YOUR GOAL
What you give back must match the data exactly, minus the pictures.

□ □ □ □

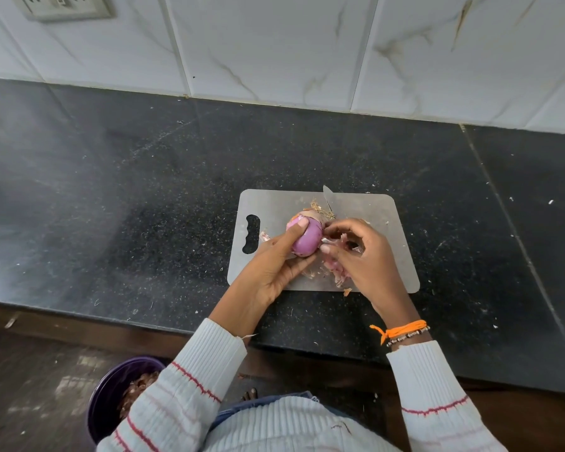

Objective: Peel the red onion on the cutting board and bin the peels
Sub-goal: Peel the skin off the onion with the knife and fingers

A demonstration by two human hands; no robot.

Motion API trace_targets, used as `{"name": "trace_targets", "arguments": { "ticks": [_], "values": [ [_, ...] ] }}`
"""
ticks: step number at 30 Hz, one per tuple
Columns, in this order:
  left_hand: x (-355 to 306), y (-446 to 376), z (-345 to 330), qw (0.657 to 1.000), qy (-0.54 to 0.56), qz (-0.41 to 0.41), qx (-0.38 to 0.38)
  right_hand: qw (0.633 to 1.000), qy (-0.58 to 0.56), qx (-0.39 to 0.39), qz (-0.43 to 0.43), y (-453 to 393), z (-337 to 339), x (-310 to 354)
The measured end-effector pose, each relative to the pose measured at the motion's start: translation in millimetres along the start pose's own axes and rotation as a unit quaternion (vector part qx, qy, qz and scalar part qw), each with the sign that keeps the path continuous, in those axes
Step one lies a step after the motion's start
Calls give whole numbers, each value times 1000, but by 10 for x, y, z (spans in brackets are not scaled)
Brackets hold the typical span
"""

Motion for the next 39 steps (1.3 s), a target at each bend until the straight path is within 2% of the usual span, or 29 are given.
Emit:
{"name": "trace_targets", "arguments": {
  "ticks": [4, 14, 20, 23, 29, 39],
  "values": [
    [3, 13, 24, 1000, -10, 7, -8, 998, 23, -57, 3, -11, -13, 6],
    [-3, 24, 80, 998, -44, 35, -15, 983, 124, -138, -3, 4, 43, -63],
    [-18, 16, 67, 995, -96, -20, 30, 985, 116, -128, 15, -7, 45, -33],
    [-27, 11, 77, 990, -126, -53, 35, 983, 109, -147, 16, 13, 84, 53],
    [-37, 3, 105, 972, -208, -104, 32, 986, 98, -125, 58, 32, 64, 216],
    [-36, 40, 103, 951, -267, -154, 26, 985, 110, -129, 28, 43, 43, 152]
  ]
}}
Point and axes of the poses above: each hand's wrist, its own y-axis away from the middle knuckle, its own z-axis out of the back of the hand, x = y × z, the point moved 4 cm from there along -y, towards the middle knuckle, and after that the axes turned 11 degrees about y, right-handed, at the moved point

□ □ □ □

TASK SOLUTION
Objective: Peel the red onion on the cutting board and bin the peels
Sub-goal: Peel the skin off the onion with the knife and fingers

A demonstration by two human hands; no robot.

Motion API trace_targets, used as `{"name": "trace_targets", "arguments": { "ticks": [_], "values": [ [_, ...] ] }}`
"""
ticks: step number at 30 Hz, one per tuple
Columns, in this order:
  left_hand: x (-355 to 306), y (-446 to 376), z (-345 to 330), qw (0.657 to 1.000), qy (-0.54 to 0.56), qz (-0.41 to 0.41), qx (-0.38 to 0.38)
  right_hand: qw (0.633 to 1.000), qy (-0.58 to 0.56), qx (-0.39 to 0.39), qz (-0.43 to 0.43), y (-453 to 393), z (-337 to 339), x (-310 to 354)
The measured end-effector pose, each relative to the pose measured at the motion's start: translation in millimetres along the start pose's own axes and rotation as a unit quaternion (vector part qx, qy, qz and scalar part qw), each with the sign that keeps the path continuous, in those axes
Step one lies a step after the motion's start
Calls give whole numbers, each value times 1000, but by 10 for x, y, z (spans in brackets are not scaled)
Brackets hold the typical span
"""

Motion for the next 39 steps (1.3 s), a target at each bend until the straight path is within 2% of the usual span, or 29 are given.
Emit:
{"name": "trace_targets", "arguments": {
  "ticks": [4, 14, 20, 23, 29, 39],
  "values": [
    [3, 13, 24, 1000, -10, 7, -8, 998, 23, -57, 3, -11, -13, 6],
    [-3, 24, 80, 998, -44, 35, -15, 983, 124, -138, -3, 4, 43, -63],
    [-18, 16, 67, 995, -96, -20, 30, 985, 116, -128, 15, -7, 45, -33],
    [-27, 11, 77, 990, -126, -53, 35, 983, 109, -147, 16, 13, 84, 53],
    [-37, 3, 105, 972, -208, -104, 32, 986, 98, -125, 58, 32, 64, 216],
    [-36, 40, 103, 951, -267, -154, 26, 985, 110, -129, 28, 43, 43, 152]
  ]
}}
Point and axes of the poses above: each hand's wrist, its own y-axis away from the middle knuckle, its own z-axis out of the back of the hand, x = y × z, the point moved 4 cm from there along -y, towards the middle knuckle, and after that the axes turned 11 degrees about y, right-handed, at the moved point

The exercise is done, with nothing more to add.